Fruto de seu trabalho como militante do Movimento dos Trabalhadores Desempregados e de outras lutas, Eliane de Moura Martins, 32 anos, há três anos recebeu o convite de Frei Betto, então assessor da Presidência da República, para compor a Equipe de Mobilização Social e Educação Cidadã, conhecida também como Talher. Natural de Panambi, interior do Rio Grande do Sul, ela que é uma das coordenadoras da Equipe Nacional do Talher concedeu, no intervalo de uma Oficina de Oratória, em Curitiba-PR, um entrevista ao site da Rede de Educação Cidadã. Eliane ressalta a importância do trabalho de base e da formação da militância em contraposição ao ativismo. “Nós ficamos muito presos ao ativismo e não conseguimos nos organizar, logo a gente não consegue intervir e ter posições claras sobre as coisas”, disse. Eliane acredita que a luta de classes nunca esteve tão viva e que a classe dominante, a quem não faz nenhuma concessão, nunca esteve tão forte. “A classe dominante em momento algum vai abrir mão dos seus privilégios. Sem luta, não tem solução”, afirmou. Acompanhe, a seguir, a íntegra da entrevista.

REDE – Quais os desafios e os objetivos colocados para a rede em 2006?

Eliane – A Rede de Educação Popular foi chamada de educação cidadã, num primeiro momento, porque nos corredores palacianos os termos “popular”, “trabalho com o povo” e “trabalho de base” não são bem-vindos. O Frei Betto, numa tática de não criar conflitos desnecessários lá dentro, acabou chamando assim. E hoje nós já estamos dando pouco valor aos corredores e assumindo mesmo que é uma Rede de Educação Popular.
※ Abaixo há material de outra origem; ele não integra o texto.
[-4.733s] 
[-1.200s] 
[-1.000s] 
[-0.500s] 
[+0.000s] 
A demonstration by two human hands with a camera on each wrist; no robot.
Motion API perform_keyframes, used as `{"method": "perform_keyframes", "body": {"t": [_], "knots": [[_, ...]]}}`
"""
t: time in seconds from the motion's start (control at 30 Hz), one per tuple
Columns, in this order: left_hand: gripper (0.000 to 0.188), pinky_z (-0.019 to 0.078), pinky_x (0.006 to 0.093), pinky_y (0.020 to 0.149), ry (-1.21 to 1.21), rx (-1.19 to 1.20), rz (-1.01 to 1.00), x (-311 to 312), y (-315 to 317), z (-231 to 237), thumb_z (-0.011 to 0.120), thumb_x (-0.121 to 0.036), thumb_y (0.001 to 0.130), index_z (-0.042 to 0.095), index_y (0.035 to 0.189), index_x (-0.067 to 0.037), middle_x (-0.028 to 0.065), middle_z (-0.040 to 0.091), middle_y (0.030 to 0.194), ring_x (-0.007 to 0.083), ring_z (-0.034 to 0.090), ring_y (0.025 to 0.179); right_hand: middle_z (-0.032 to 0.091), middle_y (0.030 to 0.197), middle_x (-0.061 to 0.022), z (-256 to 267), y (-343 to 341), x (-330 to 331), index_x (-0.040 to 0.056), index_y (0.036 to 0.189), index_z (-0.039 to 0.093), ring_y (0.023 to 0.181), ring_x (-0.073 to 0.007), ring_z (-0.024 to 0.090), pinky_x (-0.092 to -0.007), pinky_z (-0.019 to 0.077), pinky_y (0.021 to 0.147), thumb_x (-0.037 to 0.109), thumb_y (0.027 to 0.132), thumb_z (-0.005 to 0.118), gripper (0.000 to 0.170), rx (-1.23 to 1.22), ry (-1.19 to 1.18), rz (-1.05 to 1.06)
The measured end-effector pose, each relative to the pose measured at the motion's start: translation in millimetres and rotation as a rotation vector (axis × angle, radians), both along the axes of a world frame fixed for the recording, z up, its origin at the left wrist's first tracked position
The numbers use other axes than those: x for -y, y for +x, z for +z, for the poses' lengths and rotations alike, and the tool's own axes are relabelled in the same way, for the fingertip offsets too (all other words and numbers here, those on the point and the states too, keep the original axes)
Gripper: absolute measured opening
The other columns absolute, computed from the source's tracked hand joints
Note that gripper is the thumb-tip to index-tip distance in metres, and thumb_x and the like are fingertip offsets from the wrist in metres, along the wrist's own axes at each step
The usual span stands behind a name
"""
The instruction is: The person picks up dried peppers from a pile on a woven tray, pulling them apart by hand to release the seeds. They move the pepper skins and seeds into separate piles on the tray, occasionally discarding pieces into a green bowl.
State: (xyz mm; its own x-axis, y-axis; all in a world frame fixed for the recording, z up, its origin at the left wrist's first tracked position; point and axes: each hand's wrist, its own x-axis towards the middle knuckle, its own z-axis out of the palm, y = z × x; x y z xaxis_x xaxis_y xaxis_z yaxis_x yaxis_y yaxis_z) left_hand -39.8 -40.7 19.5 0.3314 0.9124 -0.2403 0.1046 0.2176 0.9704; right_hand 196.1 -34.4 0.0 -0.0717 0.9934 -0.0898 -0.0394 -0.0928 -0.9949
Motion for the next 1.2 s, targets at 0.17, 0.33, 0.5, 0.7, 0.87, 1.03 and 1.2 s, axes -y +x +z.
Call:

Isso também já caracteriza os seus objetivos. Nós estamos numa quadra histórica muito complexa, um momento conjuntural muito difícil, no qual estamos vivendo uma ofensiva muito grande do capitalismo – em crise interna do próprio sistema – em que hoje engole os menores. Estamos vivendo a fase dos grandes conglomerados, das grandes mega-empresas que vão engolindo as pequenas. Se eles estão se engolindo entre eles, imagina os efeitos no povo, nos mais pobres. Estamos vivendo uma crise muito dura, onde um terço da população brasileira não tem espaço no processo produtivo da riqueza. Da mesma forma está a natureza: as águas e a terra. O meio ambiente, de modo geral, está sendo dizimado por conta de resolver a crise do capital. Não interessa que a metade sul do Rio Grande do Sul esteja demolida pelo capitalismo. Interessa que a Votorantim precisa resolver seu problema de mercado de produção, então ela vai fazer isso e ponto final. Nossa compreensão e a nossa simples contribuição a uma leitura progressista de esquerda é a de que nesse modelo não tem saída para nós, senão canalizarmos os poucos recursos que temos para ajudar a organizar a população brasileira mais pobre elevando seu grau de organização e o seu grau de consciência. O nosso objetivo principal é este. Não é fazer propaganda do Governo Federal, não é fazer propaganda do Fome Zero, até porque ele está muito enfraquecido. Não é a gente vender ilusões de que o governo vai resolver os problemas do povo. Isso não é verdade, porque não há condições para isso e por causa das questões internas que não cabe aqui discutirmos. Mas, então, diante de todas estas análises a gente entende que se conseguirmos ajudar que as organizações, os movimentos sociais e as entidades que mexem com as pessoas mais pobres fiquem um pouco mais fortalecidas e organizadas com uma leitura da conjuntura mais atualizada, nós estamos contribuindo com a nossa missão.

REDE – Quais são as linhas de ação estratégica da Rede?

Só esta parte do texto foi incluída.